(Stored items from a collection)
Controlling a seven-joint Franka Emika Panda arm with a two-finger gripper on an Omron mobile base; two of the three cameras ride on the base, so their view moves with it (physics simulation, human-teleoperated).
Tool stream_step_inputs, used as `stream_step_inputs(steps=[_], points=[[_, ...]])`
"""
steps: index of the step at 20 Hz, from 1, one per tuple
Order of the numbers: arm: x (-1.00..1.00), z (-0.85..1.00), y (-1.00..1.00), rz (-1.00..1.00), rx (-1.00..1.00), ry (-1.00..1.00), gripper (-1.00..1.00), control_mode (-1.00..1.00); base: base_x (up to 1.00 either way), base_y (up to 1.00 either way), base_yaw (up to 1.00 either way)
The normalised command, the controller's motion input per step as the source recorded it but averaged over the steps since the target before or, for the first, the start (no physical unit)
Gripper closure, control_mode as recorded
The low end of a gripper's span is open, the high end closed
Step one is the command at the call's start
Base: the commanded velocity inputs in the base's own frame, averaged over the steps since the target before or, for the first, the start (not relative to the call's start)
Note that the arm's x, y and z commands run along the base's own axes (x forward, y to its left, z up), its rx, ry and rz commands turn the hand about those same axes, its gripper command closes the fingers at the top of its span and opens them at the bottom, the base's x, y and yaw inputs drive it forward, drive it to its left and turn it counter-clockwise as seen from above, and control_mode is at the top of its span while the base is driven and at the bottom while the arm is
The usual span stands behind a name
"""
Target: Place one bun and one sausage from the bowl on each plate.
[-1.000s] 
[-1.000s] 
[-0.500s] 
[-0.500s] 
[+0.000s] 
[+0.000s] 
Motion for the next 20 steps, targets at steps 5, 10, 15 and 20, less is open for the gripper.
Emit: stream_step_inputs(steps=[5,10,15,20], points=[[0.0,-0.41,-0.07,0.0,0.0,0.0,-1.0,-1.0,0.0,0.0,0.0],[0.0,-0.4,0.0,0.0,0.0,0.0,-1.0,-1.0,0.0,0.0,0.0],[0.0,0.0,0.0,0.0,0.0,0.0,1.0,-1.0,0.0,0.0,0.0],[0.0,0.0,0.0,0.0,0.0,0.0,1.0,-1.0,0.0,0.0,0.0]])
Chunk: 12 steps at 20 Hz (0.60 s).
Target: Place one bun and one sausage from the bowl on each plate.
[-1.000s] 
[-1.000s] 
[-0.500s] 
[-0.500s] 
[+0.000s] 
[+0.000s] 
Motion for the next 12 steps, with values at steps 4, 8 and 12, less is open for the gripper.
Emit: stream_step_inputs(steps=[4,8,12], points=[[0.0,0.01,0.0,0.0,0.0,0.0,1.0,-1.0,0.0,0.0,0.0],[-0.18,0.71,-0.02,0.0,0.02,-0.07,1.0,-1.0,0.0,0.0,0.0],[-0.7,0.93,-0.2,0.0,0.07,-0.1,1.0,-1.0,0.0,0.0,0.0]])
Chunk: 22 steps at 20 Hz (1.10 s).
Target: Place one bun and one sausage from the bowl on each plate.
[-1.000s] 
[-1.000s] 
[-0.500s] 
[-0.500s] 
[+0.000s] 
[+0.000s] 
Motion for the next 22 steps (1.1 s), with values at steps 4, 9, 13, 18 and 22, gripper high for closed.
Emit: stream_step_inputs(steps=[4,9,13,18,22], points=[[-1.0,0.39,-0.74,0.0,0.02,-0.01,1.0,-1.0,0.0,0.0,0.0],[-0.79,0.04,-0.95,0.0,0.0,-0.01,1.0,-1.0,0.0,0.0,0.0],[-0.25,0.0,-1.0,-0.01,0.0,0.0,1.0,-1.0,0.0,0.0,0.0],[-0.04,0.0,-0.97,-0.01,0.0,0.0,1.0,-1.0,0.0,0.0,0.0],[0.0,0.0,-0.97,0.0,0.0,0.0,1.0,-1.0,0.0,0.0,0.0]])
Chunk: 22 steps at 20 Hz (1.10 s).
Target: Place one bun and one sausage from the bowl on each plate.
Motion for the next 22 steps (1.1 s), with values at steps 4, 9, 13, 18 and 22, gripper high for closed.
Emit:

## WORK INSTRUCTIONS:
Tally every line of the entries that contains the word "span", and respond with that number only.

## RESULT OF THE TASK:
3